- Directions for this task -
Only the lines from the one containing "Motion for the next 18" through the end of the entries should be repeated, exactly as they appear, first and last included.

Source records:

▼▼▼

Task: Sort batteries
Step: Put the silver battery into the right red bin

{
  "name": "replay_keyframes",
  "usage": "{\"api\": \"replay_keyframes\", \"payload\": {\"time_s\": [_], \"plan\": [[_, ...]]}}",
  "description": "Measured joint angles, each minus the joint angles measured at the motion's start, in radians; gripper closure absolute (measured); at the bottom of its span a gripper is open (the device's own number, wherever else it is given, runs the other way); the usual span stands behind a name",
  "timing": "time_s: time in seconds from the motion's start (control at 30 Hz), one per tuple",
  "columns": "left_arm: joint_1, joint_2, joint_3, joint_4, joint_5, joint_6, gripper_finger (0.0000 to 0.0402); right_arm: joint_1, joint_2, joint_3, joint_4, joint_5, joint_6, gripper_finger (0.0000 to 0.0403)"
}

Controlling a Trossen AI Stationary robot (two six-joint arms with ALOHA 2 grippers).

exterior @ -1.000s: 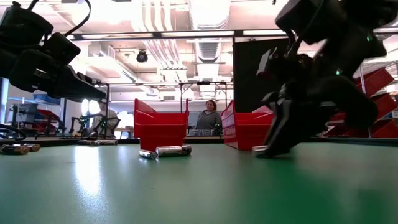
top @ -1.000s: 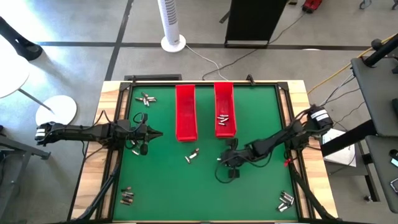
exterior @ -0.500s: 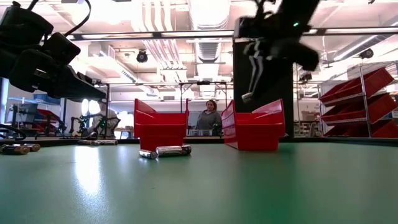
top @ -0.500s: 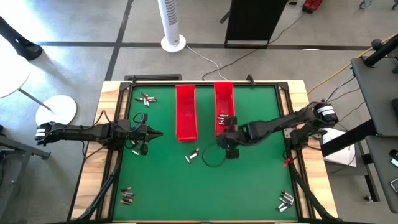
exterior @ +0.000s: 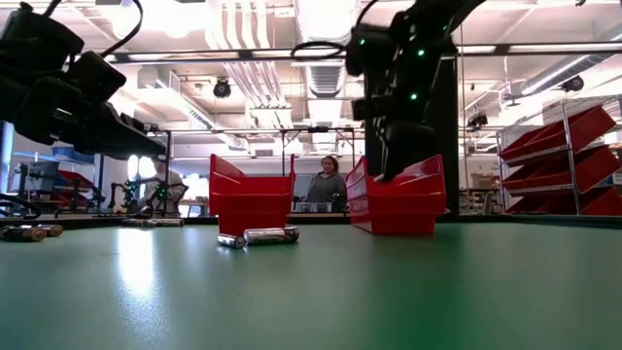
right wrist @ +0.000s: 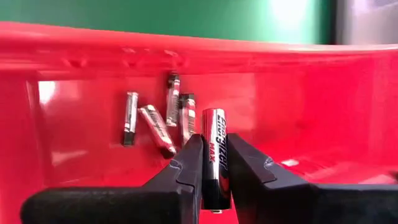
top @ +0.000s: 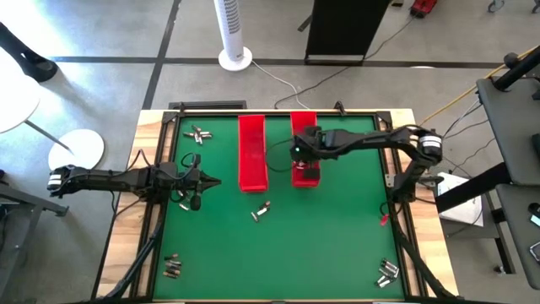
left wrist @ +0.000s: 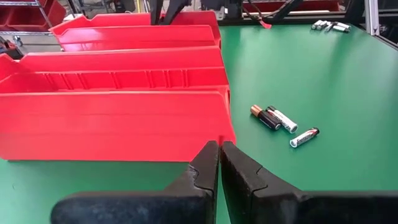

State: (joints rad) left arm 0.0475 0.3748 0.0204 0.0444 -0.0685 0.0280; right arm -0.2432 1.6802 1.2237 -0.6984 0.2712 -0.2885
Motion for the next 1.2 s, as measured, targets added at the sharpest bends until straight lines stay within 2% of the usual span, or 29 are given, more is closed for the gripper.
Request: {"api": "replay_keyframes", "payload": {"time_s": [0.07,0.27,0.53,0.8,1.2], "plan": [[0.000,0.002,0.000,0.000,0.000,0.000,0.0402,-0.017,0.037,0.032,-0.011,-0.038,-0.011,0.0355],[0.000,0.002,0.000,0.000,0.000,0.000,0.0402,-0.065,0.132,0.111,-0.106,-0.040,-0.028,0.0354],[0.000,0.004,0.000,0.000,0.000,0.000,0.0402,-0.099,0.213,0.142,-0.108,-0.047,-0.085,0.0354],[0.000,0.006,0.000,0.000,0.000,0.000,0.0402,-0.123,0.259,0.146,-0.091,-0.052,-0.105,0.0353],[0.000,0.005,0.000,0.000,0.000,0.000,0.0402,-0.124,0.264,0.144,-0.068,-0.087,-0.116,0.0350]]}}
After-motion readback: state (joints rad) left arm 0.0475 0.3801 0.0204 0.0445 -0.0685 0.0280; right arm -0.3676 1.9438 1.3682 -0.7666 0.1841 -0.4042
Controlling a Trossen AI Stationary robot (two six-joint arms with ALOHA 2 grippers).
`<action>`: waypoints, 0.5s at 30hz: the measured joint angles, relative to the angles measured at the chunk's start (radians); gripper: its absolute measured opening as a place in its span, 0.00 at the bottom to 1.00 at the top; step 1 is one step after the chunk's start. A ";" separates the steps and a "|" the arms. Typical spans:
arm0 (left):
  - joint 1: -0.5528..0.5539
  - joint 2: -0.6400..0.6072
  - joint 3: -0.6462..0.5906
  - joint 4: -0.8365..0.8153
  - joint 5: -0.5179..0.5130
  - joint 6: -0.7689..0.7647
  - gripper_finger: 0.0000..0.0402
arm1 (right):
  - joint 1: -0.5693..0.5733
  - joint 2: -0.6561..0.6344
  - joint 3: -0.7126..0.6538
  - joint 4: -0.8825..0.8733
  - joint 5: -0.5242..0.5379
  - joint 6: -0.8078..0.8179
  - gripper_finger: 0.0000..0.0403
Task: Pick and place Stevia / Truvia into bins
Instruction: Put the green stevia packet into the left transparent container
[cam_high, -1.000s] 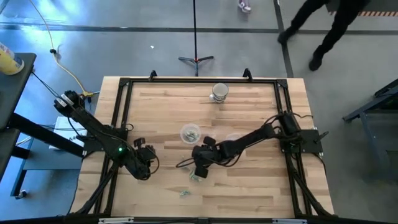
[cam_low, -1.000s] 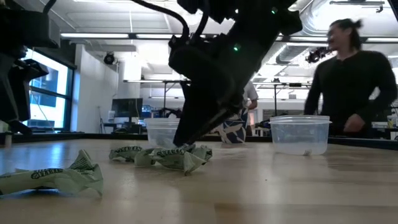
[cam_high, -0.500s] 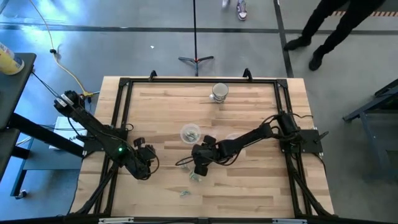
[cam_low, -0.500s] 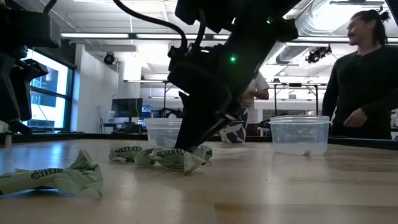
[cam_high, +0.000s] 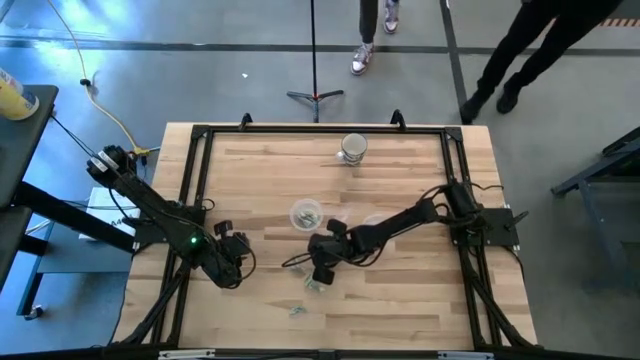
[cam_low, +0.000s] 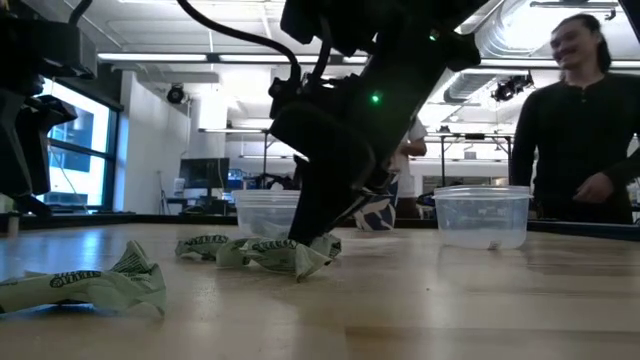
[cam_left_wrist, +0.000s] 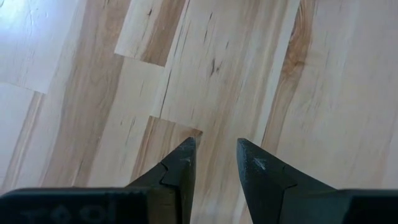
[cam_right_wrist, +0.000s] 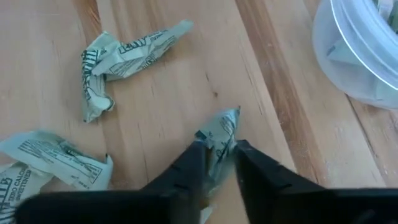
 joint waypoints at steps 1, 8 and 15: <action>0.000 0.000 0.000 0.000 0.000 0.000 0.37 | -0.003 0.000 0.000 0.000 -0.002 0.000 0.12; 0.000 0.000 0.000 0.001 0.000 0.000 0.37 | -0.022 -0.005 0.132 -0.119 -0.014 -0.016 0.04; 0.000 0.000 0.000 -0.001 0.000 0.000 0.37 | -0.019 -0.047 0.314 -0.410 0.132 -0.267 0.02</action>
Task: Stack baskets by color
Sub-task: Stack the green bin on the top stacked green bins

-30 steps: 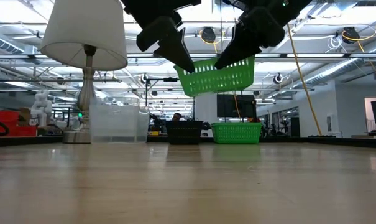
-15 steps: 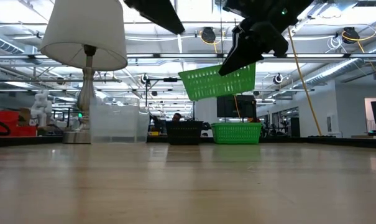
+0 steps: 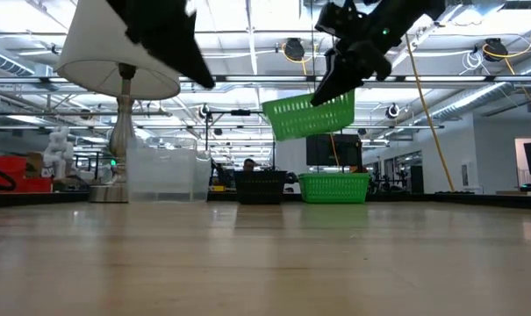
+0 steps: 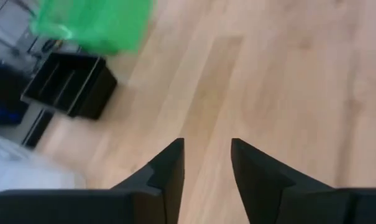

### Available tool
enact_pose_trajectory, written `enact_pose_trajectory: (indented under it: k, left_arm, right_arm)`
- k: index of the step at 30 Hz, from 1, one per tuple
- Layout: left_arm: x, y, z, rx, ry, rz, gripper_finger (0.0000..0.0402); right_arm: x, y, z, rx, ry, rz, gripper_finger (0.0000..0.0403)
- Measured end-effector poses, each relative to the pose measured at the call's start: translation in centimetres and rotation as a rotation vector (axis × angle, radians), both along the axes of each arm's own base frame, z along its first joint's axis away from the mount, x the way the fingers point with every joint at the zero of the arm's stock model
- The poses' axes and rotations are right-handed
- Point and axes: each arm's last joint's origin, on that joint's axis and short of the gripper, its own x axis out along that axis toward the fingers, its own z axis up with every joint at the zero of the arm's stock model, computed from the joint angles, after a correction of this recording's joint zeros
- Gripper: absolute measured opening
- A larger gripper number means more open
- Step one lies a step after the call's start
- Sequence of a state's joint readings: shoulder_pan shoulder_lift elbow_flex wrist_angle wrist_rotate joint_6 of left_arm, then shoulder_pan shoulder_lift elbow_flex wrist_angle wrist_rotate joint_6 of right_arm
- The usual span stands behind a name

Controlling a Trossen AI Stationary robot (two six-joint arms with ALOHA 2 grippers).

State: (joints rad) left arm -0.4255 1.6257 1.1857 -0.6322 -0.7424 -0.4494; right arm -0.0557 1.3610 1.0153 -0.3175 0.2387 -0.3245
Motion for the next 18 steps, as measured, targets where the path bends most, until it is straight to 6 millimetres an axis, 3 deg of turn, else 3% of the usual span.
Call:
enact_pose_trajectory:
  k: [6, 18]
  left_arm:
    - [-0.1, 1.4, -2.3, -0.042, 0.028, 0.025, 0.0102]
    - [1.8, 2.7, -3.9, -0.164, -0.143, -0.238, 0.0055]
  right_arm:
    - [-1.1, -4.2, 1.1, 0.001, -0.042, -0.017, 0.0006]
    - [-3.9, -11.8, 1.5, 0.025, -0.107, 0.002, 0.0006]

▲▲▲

- Exercise output -
Motion for the next 18 steps, as measured, targets where the path bends most, until it is straight to 6 millimetres an axis, 3 deg of turn, else 3% of the usual span.
Call:
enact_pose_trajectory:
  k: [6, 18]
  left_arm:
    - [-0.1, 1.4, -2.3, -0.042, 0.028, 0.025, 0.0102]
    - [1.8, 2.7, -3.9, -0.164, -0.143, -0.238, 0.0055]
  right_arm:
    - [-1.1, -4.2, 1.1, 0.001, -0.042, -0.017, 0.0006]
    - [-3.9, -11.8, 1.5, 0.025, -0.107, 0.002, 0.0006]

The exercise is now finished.